Ready for just one more? World War II and the Holocaust, historians conclude, was actually the long drawn-out conclusion of World War I that began in 1914. And yes, amazingly enough, the First World War also began, on the Hebrew calendar, on the 9th of Av, Tisha B'Av.
What do you make of all this? Jews see this as another confirmation of the deeply held conviction that history isn't haphazard; events-even terrible ones-are part of a Divine plan and have spiritual meaning. The message of time is that a rational purpose, even though we don't understand it.
Don't forget to read The Laws and Customs of Tisha B'Av.

Shabbat Nachamu, July 28, 2007
The Shabbat following the Ninth of Av is the Shabbat of joy over our anticipated consolation. It is called Shabbat Nachamu, for the prophetic portion that is read is taken from Chapter 40 of Isaiah which begins with the words "Nachamu, nachamu ami" - "Console, console my people, says your G-d." Click here for more on Shabbat Nachamu.

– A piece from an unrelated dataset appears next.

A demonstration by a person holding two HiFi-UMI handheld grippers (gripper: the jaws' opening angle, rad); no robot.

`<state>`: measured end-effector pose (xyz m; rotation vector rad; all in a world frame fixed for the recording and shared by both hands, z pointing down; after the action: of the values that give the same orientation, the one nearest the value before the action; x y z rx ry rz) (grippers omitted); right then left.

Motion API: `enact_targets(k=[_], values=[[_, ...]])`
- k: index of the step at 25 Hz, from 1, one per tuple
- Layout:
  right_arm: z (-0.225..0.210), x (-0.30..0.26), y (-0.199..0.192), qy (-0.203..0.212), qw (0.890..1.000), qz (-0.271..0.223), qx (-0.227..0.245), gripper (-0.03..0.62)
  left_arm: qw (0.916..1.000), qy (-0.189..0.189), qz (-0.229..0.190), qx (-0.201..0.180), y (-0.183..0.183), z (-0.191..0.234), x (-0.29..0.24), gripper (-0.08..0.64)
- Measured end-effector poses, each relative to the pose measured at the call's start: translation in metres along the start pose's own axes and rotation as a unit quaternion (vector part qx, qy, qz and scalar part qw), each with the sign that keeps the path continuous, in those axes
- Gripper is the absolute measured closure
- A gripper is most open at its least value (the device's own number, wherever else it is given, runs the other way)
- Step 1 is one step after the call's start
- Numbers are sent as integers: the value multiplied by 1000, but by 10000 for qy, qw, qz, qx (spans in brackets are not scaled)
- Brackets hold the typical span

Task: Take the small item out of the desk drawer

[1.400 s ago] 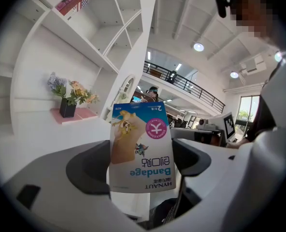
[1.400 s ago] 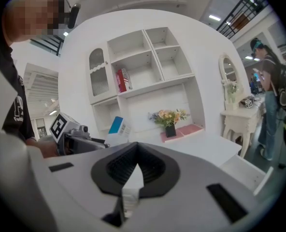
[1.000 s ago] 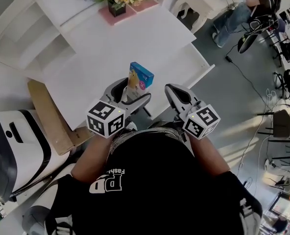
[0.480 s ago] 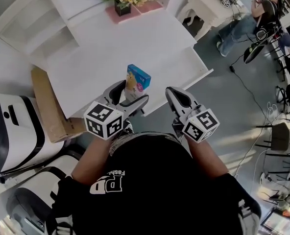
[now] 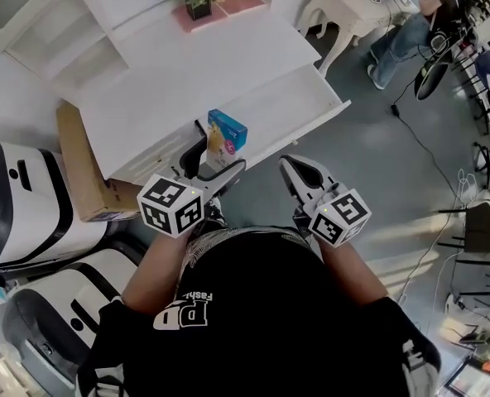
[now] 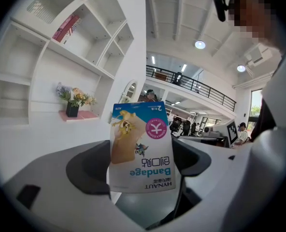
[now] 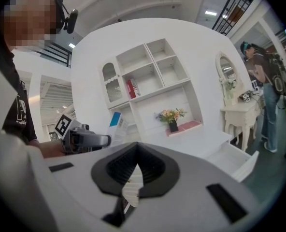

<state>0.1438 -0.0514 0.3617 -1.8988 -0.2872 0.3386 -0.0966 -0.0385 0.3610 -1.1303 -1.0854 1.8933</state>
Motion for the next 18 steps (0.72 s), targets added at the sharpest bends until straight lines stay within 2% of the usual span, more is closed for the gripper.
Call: enact_targets(k=[11,18], values=[[30,54,-29,285,9996,-34,-40,584,9994,322,-98,-12,-35,-64,40,152],[42,63,-29,321,9994,-62,-146,584,9989,452,-119,-25,-35,-72,56,152]])
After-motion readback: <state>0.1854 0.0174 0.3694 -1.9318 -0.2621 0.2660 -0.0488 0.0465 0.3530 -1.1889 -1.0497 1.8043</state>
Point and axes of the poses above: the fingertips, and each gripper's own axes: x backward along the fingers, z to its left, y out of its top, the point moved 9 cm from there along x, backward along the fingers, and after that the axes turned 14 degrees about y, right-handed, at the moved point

The Fifteenth of Av: July 30, 2007
The 15th of Av is undoubtedly the most mysterious day of the Jewish calendar. A search of the Shulchan Aruch ("Code of Jewish Law") reveals no observances or customs for this date, except for the instruction that beginning on the 15th of Av, one should increase one's study of Torah, since at this time of the year the nights begin to grow longer and "the night was created for study." And the Talmud tells us that many years ago the "daughters of Jerusalem would go dance in the vineyards" on the 15th of Av, and "whoever did not have a wife would go there" to find himself a bride.
And this is the day which the Talmud considers the greatest festival of the year, with Yom Kippur(!) a close second!